En 2019, une prise de conscience s’est opérée sur la nature réelle de notre relation aux Big Tech : toute dorée qu’elle soit, cette relation est une prison. Google, Apple, Facebook, Amazon… ils apportent un confort nouveau, certes, mais ils enferment aussi les utilisateurs dans leur système, limitent les possibilités d’en sortir, et mettent des barrières aux nouveaux entrants sur le marché. Après le temps des scandales, de Snowden à Cambrigde Analytica, 2019 a marqué un tournant : la question n’est plus de savoir s’il faut réguler les Big tech, mais comment. Comment recréer de la diversité, comment réouvrir le choix pour les utilisateurs, et les opportunités pour les entrepreneurs ? Comment armer la société pour résister à la marche forcée de quelques méga-firmes ? Les rapports se sont multipliés sur le sujet pour dessiner les contours d’une nouvelle régulation. Nous avons toutes les cartes en main pour agir !
2 - Que redoutez-vous ou qu'espérez-vous pour l'année 2020 ?
En 2020, je redoute que la 5G devienne l’exutoire des peurs de notre époque. Génération de rupture, la 5G va permettre un saut de performance, en termes de débit, de délai de transmission, et de fiabilité de la communication. Ces propriétés nouvelles vont permettre la ville intelligente, l’industrie connectée, l’agriculture connectée, les véhicules autonomes… et probablement d’autres usages encore à inventer. Mais le lancement de la 5G en 2020 suscite aussi des questions. La 5G ne va-t-elle pas nous pousser à une surconsommation numérique, accroissant l’exposition aux écrans, la surveillance et dégradant la planète ? Ces questions nous interpellent, et elles nous obligent : la mission de l’Arcep est que la 5G se développe comme un bien commun.
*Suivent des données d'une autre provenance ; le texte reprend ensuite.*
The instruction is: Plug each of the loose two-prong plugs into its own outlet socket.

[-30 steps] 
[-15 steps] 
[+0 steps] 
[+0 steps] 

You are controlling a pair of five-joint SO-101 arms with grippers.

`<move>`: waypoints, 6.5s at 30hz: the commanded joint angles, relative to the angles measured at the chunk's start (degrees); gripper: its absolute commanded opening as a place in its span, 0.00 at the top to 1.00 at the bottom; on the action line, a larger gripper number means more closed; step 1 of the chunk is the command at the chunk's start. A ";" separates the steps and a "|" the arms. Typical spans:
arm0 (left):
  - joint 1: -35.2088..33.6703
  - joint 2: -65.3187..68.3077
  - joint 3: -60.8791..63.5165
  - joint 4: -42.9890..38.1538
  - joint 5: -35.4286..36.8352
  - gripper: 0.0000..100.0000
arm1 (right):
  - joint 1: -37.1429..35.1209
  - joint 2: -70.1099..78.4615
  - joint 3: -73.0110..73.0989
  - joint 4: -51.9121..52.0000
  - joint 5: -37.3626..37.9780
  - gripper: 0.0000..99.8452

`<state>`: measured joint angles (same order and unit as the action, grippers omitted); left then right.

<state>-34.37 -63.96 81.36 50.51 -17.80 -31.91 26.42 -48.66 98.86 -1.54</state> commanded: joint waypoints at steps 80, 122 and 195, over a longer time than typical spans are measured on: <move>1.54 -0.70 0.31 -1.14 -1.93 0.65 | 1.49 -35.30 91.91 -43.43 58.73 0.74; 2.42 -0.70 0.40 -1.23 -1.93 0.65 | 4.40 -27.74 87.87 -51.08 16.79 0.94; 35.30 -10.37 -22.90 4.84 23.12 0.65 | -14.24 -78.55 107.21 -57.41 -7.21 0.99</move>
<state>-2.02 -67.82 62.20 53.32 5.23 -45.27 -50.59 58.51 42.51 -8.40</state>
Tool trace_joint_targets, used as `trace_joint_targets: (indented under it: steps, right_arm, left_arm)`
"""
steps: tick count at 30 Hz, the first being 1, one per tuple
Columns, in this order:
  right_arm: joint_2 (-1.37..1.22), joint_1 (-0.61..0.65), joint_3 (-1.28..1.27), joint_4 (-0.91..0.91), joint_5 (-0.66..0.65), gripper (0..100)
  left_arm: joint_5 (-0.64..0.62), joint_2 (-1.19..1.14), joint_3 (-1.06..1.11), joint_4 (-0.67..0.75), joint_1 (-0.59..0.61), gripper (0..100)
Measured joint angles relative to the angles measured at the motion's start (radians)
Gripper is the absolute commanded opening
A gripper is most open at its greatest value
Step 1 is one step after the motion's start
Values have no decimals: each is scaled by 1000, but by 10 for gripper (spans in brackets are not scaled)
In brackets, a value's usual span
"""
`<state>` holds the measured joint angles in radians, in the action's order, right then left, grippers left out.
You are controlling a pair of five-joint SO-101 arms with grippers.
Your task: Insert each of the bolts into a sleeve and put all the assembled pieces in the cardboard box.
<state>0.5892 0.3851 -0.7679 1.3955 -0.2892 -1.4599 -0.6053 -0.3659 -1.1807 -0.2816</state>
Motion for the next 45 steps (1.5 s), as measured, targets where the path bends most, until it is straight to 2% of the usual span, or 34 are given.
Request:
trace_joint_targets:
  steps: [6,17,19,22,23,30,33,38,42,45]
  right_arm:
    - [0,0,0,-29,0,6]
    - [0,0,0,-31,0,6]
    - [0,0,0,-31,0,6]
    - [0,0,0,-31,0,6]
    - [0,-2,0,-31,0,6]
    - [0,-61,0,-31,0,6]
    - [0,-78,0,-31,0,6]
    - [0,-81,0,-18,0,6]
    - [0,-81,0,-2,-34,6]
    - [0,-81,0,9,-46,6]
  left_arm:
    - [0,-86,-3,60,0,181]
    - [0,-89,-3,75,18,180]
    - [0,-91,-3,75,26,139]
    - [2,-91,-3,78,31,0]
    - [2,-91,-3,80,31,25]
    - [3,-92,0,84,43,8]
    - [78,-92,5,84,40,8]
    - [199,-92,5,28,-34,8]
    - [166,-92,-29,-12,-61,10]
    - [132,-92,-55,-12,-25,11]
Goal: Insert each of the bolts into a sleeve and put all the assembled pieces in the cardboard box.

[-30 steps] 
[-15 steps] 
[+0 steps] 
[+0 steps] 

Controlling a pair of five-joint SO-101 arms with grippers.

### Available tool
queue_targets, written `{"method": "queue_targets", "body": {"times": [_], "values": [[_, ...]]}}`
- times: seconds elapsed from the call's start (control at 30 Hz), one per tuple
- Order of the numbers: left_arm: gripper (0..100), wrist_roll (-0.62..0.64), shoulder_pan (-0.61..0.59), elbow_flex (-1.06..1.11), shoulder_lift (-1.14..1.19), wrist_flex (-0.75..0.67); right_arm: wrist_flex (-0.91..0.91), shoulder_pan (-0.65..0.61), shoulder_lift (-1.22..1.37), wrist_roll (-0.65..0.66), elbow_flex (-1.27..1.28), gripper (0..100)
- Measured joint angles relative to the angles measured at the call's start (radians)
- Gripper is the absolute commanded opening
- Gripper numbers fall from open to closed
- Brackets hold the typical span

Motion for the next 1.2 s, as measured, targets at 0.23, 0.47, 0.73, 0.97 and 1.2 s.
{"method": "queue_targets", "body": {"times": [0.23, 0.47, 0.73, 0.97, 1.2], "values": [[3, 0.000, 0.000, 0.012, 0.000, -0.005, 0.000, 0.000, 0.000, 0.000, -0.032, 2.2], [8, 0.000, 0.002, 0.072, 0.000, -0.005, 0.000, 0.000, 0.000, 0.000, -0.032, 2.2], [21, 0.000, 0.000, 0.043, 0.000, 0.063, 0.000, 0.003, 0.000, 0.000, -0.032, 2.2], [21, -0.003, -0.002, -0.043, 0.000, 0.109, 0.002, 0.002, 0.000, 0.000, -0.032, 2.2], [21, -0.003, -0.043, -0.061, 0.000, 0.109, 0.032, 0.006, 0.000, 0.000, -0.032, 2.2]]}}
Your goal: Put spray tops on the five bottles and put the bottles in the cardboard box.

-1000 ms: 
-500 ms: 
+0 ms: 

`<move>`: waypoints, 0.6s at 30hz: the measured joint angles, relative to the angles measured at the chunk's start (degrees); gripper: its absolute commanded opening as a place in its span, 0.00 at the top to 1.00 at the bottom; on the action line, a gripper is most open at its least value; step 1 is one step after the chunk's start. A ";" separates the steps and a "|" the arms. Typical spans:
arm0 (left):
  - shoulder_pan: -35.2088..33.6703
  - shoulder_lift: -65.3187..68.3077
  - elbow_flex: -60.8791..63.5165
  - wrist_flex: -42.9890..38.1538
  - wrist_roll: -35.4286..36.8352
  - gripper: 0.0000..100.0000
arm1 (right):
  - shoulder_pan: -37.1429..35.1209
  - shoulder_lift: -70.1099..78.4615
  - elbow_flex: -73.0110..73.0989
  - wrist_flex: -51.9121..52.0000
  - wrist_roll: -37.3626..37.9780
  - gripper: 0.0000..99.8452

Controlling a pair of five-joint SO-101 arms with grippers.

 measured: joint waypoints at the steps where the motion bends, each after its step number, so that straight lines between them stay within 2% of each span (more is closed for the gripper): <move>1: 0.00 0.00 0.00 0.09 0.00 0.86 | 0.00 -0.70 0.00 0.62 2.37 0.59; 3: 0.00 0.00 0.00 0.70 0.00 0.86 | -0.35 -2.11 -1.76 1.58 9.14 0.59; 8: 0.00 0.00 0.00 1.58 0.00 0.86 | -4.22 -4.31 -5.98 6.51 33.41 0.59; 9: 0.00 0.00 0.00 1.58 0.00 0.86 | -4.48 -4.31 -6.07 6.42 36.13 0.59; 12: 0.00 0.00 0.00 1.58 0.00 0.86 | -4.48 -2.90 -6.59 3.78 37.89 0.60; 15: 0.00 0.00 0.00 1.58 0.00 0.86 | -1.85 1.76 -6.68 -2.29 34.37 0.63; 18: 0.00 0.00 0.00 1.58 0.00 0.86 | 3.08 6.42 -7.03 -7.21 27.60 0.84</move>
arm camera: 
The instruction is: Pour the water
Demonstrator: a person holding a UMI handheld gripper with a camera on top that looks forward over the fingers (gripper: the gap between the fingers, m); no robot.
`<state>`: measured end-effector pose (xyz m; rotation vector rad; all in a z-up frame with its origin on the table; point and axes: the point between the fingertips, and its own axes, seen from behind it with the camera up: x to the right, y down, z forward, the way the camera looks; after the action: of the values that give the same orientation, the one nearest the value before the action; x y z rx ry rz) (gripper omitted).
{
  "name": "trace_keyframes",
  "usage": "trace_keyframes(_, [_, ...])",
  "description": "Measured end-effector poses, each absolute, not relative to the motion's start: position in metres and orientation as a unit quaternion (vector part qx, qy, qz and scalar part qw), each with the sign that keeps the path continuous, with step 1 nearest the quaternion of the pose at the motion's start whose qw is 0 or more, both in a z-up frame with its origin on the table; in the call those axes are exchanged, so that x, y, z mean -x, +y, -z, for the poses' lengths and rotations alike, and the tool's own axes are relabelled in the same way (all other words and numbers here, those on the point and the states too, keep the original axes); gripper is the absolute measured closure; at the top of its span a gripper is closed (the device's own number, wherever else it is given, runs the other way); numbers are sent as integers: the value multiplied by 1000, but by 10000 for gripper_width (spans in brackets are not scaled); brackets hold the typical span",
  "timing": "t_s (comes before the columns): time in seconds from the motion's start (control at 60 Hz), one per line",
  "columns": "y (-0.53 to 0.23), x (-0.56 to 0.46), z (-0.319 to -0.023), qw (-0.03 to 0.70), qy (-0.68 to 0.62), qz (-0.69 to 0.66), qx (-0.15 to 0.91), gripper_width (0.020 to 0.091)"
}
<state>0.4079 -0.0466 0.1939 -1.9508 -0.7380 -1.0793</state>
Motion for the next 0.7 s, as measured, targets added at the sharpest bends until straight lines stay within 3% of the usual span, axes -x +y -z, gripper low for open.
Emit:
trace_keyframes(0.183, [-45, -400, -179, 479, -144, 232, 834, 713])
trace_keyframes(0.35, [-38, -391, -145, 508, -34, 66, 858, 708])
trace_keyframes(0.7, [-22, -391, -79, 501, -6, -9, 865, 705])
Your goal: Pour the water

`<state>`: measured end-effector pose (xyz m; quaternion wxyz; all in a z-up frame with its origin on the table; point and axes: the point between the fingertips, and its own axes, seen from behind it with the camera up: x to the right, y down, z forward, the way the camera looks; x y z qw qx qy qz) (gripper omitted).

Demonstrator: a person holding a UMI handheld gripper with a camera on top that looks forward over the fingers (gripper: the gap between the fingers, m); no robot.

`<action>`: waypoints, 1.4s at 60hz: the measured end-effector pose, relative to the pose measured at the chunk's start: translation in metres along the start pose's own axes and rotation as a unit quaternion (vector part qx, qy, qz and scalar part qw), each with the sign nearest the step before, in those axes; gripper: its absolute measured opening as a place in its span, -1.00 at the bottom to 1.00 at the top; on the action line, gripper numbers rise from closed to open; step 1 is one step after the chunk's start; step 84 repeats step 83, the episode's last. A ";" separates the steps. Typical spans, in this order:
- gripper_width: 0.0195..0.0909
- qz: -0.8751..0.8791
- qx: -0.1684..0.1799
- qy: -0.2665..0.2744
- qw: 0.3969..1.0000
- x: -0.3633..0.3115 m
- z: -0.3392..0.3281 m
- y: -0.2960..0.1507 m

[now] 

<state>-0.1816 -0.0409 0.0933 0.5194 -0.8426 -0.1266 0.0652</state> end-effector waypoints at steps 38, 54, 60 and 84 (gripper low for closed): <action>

La technologie n’est pas bonne ou mauvaise en soi, c’est aux décideurs publics de la mettre au service des citoyens et du pays. Les travaux de l’Arcep en 2020 y veilleront : connectivité du territoire, et non des seuls grands centres urbains, concurrence et liberté de choix des utilisateurs, compétitivité du pays, mais aussi impact environnemental des réseaux.